- _Assignment_
The output must be the data, printed exactly as written.

- _Given information_

•••••

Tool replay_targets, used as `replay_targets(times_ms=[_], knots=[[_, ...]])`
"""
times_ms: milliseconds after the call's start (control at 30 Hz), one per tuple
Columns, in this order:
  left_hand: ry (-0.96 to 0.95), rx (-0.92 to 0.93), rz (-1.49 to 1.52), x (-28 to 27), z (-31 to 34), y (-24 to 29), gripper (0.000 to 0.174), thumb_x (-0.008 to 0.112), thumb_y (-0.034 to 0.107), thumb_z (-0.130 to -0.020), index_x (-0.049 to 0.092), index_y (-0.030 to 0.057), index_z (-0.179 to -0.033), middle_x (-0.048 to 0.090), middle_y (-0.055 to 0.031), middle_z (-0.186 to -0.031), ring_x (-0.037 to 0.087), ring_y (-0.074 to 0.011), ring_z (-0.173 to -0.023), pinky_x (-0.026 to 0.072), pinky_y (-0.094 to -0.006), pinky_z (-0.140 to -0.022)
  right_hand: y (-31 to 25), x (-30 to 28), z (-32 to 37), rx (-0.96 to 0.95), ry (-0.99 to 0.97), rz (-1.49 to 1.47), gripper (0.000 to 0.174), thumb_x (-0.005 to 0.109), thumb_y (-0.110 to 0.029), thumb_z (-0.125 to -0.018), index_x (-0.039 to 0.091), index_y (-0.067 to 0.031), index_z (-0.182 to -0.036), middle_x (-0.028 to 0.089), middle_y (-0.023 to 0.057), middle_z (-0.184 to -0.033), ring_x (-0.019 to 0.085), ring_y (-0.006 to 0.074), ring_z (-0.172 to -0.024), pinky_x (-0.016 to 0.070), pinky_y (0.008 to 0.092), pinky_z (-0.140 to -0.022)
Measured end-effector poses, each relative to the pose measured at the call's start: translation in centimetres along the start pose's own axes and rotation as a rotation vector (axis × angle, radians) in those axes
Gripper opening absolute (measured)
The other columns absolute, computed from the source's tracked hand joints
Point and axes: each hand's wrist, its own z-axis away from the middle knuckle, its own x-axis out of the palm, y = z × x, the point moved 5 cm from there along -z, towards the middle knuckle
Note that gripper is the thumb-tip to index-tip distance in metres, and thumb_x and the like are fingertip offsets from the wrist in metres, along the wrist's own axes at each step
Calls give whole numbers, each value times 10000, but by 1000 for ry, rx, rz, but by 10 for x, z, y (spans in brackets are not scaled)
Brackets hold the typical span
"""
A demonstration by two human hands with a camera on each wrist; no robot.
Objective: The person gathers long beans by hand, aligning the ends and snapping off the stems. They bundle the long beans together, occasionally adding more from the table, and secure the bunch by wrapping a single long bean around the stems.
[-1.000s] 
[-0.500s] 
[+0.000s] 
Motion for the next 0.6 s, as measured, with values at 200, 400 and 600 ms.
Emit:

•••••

- _Result for this task_
Tool replay_targets, used as `replay_targets(times_ms=[_], knots=[[_, ...]])`
"""
times_ms: milliseconds after the call's start (control at 30 Hz), one per tuple
Columns, in this order:
  left_hand: ry (-0.96 to 0.95), rx (-0.92 to 0.93), rz (-1.49 to 1.52), x (-28 to 27), z (-31 to 34), y (-24 to 29), gripper (0.000 to 0.174), thumb_x (-0.008 to 0.112), thumb_y (-0.034 to 0.107), thumb_z (-0.130 to -0.020), index_x (-0.049 to 0.092), index_y (-0.030 to 0.057), index_z (-0.179 to -0.033), middle_x (-0.048 to 0.090), middle_y (-0.055 to 0.031), middle_z (-0.186 to -0.031), ring_x (-0.037 to 0.087), ring_y (-0.074 to 0.011), ring_z (-0.173 to -0.023), pinky_x (-0.026 to 0.072), pinky_y (-0.094 to -0.006), pinky_z (-0.140 to -0.022)
  right_hand: y (-31 to 25), x (-30 to 28), z (-32 to 37), rx (-0.96 to 0.95), ry (-0.99 to 0.97), rz (-1.49 to 1.47), gripper (0.000 to 0.174), thumb_x (-0.005 to 0.109), thumb_y (-0.110 to 0.029), thumb_z (-0.125 to -0.018), index_x (-0.039 to 0.091), index_y (-0.067 to 0.031), index_z (-0.182 to -0.036), middle_x (-0.028 to 0.089), middle_y (-0.023 to 0.057), middle_z (-0.184 to -0.033), ring_x (-0.019 to 0.085), ring_y (-0.006 to 0.074), ring_z (-0.172 to -0.024), pinky_x (-0.016 to 0.070), pinky_y (0.008 to 0.092), pinky_z (-0.140 to -0.022)
Measured end-effector poses, each relative to the pose measured at the call's start: translation in centimetres along the start pose's own axes and rotation as a rotation vector (axis × angle, radians) in those axes
Gripper opening absolute (measured)
The other columns absolute, computed from the source's tracked hand joints
Point and axes: each hand's wrist, its own z-axis away from the middle knuckle, its own x-axis out of the palm, y = z × x, the point moved 5 cm from there along -z, towards the middle knuckle
Note that gripper is the thumb-tip to index-tip distance in metres, and thumb_x and the like are fingertip offsets from the wrist in metres, along the wrist's own axes at each step
Calls give whole numbers, each value times 10000, but by 1000 for ry, rx, rz, but by 10 for x, z, y (spans in brackets are not scaled)
Brackets hold the typical span
"""
A demonstration by two human hands with a camera on each wrist; no robot.
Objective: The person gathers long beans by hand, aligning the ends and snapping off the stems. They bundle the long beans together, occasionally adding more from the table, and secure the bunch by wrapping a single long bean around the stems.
[-1.000s] 
[-0.500s] 
[+0.000s] 
Motion for the next 0.6 s, as measured, with values at 200, 400 and 600 ms.
Emit:

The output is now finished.